Szidi Rákosi (born Szidónia Kremsner; 28 May 1852, Ötvös, Kingdom of Hungary – 20 October 1935, Budapest, Hungary) was a Hungarian actress and acting teacher. Her relatives included Béla Rákosi, Jenő Rákosi, Viktor Rákosi and Ida Rákosi, the wife of Lajos Evva.

== Life ==
Rákosi was the daughter of János Kremsner and Anna Vogel. In 1867, their surname was changed from Kremsner to Rákosi.

Rákosi began her career in 1867 at the Budai Theatre. She graduated from a drama academy in 1870. From 1870 to 1872, she performed at the National Theatre in Budapest. She married Zsolt Beöthy, with whom she had two children: László Beöthy (13 April 1873), a theatrical director, and Zsigmond (1875). She divorced Zsolt in 1877 and began to perform at the Budai Theatre again until 1885.

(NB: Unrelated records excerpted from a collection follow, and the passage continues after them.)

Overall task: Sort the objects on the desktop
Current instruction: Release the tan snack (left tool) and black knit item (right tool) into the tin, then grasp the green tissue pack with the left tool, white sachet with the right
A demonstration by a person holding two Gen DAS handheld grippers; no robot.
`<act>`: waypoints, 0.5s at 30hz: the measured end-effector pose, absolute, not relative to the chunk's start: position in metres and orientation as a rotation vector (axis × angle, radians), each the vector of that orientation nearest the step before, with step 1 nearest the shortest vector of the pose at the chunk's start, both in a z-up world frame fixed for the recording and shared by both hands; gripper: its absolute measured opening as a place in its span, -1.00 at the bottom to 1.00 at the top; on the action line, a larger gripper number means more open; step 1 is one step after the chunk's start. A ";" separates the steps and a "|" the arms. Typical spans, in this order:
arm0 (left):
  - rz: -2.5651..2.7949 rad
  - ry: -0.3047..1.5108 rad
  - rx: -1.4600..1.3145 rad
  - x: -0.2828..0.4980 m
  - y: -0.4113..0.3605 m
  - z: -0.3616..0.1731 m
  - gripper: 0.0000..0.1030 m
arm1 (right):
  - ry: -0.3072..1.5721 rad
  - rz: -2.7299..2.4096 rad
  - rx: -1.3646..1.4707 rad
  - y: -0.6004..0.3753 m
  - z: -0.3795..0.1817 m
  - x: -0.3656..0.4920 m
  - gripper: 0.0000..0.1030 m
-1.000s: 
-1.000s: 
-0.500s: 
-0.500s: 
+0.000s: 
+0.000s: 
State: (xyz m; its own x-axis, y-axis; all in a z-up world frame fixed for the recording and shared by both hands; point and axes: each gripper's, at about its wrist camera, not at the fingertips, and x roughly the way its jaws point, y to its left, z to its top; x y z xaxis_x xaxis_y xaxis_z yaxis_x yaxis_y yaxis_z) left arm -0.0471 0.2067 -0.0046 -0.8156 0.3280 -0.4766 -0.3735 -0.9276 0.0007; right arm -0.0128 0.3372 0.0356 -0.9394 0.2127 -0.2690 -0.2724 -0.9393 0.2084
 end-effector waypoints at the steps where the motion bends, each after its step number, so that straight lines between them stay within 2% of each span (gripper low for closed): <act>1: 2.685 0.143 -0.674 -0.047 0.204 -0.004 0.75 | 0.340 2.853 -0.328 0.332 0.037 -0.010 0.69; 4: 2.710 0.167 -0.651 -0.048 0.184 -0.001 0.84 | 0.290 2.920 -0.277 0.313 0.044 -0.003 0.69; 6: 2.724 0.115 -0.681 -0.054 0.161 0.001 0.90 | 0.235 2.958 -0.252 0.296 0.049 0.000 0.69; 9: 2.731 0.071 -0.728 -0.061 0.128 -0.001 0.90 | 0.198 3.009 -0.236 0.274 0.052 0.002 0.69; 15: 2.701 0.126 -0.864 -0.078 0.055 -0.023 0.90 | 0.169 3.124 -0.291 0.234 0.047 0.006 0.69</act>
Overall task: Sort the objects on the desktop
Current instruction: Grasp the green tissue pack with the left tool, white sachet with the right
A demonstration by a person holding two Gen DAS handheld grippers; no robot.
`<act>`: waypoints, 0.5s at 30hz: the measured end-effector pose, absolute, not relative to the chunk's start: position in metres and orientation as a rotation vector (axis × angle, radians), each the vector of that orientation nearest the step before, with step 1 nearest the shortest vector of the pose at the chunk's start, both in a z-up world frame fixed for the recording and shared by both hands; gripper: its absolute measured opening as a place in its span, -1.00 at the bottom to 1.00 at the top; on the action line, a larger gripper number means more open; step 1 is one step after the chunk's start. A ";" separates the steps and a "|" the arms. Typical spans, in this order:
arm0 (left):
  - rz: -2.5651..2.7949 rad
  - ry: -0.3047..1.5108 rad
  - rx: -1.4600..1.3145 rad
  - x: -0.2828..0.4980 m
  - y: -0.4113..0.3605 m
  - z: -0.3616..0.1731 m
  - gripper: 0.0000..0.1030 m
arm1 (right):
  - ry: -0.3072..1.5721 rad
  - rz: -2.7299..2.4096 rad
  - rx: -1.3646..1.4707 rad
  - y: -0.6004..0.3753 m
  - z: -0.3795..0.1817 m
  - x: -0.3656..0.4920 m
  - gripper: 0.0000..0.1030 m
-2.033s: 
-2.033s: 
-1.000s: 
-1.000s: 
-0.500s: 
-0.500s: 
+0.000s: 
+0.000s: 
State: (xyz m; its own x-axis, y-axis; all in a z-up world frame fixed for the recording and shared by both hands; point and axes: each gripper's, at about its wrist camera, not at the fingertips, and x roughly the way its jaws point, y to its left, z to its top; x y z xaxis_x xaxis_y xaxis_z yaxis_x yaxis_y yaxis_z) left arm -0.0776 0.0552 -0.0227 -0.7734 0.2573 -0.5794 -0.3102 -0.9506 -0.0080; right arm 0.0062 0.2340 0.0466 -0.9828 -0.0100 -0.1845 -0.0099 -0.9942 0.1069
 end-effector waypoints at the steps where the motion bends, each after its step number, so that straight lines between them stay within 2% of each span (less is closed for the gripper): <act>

In 1909, she became a life member of the National Theatre, and also became an honorary member in 1928 until 1934. She also appeared at the Magyar Theatre in 1917, and the Comedy Theatre of Budapest in 1920. She was relatively unknown towards the beginning of her career, but found fame in grandmotherly and comedic roles.

In 1892, Rákosi was part of an actor-led training school, which educated generations of Hungarian actors for the stage. On 8 February 1895, she provided an application to the Budapest City Council for a civic theatre. The new theatre was named the Magyar Theatre. The plot of land needed to build the theater was bought by her brother and her sister's husband, Lajos Evva.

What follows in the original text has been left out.